Leaving Kenya after only a week felt like startling from a dream; an abrupt feeling of something unfinished. Despite the excitement of exploring more of East Africa, I felt a reluctance (albeit undeserved after only a week) to press on. It is strange how quickly a place can grow on you.
But as soon as I got over the air sickness of the turbulent little jet and fixed my gaze on the scenery below, I began to feel better. Face glued to the small hard plastic window, I watched Nairobi disappear and waited for Tanzania. It is a strikingly beautiful journey; the space and textures, perhaps, made more dramatic looking down from a buzzing jet. I watched the round shadows of clouds darken the vibrant green and red landscape below. Making shapes out of them, I felt a bit backwards…or upside down. The plane stopped in Kilimanjaro just long enough for a seemingly overworked and somewhat rude customs official to admit us to Tanzania with a sigh and a wave of her hand. Reboarding the same small plane and taking off over the mountain made invisible by the thick clouds, our next stop was Haydom.
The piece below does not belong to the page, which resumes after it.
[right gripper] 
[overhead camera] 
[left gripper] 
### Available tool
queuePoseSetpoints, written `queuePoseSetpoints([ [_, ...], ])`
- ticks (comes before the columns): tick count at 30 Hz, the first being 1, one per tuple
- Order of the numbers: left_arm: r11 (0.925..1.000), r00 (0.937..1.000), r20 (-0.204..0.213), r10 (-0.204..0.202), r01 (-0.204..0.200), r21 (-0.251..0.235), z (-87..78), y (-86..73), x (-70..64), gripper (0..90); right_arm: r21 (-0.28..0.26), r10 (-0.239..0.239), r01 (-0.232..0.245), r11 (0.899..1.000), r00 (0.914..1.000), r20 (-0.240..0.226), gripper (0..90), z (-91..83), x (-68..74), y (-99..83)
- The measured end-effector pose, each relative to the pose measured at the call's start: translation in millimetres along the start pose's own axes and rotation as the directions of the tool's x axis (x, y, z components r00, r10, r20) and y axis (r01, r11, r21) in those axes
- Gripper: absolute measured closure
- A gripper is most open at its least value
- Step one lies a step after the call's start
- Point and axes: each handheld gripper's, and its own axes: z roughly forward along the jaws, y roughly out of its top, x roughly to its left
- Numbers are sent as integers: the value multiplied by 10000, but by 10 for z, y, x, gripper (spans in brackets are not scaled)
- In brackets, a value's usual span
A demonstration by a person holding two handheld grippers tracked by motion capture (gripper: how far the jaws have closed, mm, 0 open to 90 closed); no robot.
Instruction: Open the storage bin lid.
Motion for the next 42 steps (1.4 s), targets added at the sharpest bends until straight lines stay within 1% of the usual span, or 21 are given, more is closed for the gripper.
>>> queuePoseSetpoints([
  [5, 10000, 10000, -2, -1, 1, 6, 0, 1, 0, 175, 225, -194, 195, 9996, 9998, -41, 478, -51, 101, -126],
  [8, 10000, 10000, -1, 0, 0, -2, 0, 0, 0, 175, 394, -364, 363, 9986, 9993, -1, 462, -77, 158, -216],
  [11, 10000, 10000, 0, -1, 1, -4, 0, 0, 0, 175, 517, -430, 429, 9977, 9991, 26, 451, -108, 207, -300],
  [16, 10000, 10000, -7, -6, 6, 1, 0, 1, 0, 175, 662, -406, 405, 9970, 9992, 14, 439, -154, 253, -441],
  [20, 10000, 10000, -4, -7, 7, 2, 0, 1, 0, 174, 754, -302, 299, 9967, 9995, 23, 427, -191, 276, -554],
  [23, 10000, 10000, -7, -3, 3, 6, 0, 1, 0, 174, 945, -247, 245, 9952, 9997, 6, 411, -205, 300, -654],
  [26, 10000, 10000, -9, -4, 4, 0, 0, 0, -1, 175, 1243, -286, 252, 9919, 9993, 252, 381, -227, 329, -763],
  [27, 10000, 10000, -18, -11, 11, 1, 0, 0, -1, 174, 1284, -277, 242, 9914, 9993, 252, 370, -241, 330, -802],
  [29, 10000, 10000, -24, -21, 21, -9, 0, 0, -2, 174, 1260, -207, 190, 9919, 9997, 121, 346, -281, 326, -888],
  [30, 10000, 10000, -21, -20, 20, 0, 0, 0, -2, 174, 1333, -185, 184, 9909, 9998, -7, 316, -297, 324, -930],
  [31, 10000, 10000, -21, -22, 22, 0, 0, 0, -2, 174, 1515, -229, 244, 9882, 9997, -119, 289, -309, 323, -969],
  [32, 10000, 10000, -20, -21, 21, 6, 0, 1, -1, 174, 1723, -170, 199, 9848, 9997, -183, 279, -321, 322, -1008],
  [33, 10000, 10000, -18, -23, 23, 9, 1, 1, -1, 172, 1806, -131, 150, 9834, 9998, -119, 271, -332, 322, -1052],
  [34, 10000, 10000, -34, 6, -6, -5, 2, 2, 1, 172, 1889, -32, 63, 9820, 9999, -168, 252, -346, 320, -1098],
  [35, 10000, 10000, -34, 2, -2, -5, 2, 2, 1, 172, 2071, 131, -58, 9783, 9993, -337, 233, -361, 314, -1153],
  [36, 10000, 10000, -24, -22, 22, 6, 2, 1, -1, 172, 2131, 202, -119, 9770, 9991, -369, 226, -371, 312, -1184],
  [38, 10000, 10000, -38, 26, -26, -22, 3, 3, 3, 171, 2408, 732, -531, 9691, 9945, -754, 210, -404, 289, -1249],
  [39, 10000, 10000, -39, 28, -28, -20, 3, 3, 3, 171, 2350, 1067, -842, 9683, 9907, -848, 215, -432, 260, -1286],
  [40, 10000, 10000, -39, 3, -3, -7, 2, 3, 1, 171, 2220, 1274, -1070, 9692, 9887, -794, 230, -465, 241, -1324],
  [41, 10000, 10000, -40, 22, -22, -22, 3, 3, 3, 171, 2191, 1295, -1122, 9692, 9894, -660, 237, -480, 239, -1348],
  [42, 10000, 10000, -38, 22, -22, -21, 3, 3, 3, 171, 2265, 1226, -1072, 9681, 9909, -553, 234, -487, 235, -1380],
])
Landing on the “makeshift runway” (an expansive dirt field in the middle of nowhere) our plane was received by the unofficial “air traffic controllers” (a large crowd of locals gawking, smiling, and waving).
We arrived in Dodoma, the capitol of Tanzania, in the late afternoon. It’s my understanding that Dodoma, despite its official title of capitol city, suffers from a slight inferiority complex towards its larger and coastal sibling Dar es Salaam. All family feuds aside, the Dodoma I have seen is a wonderful and beautiful city. Our arrival at the very end of the rainy season has allowed us to see a rare, green and flower-filled Dodoma. Even Rowland, VEF’s training director and a proud Kenyan, has repeatedly remarked how he has never seen Dodoma so alive and colorful. I love the electric orange sun dropping behind small mountains made of large boulders that rise up from fields of white and purple flowers.

And while I don’t feel qualified to speak on anything other than first impressions, I feel like Tanzania is set to a slower, more mellow pace than Kenya. As a Mazungu (white person), I feel like I draw less attention. The slippery, combined-word sounds of Swahili unite people from different linguistic groups in conversations but are exchanged for English in order to greet and make me feel welcome. And I do feel welcome. Whether it is the steamy cups of spiced milky tea, the smiling, waving walkers along the roads, or the improvised riddles people tell (always preceded by the call and response Kitenda wili? Tega), I cannot help but feel at home here.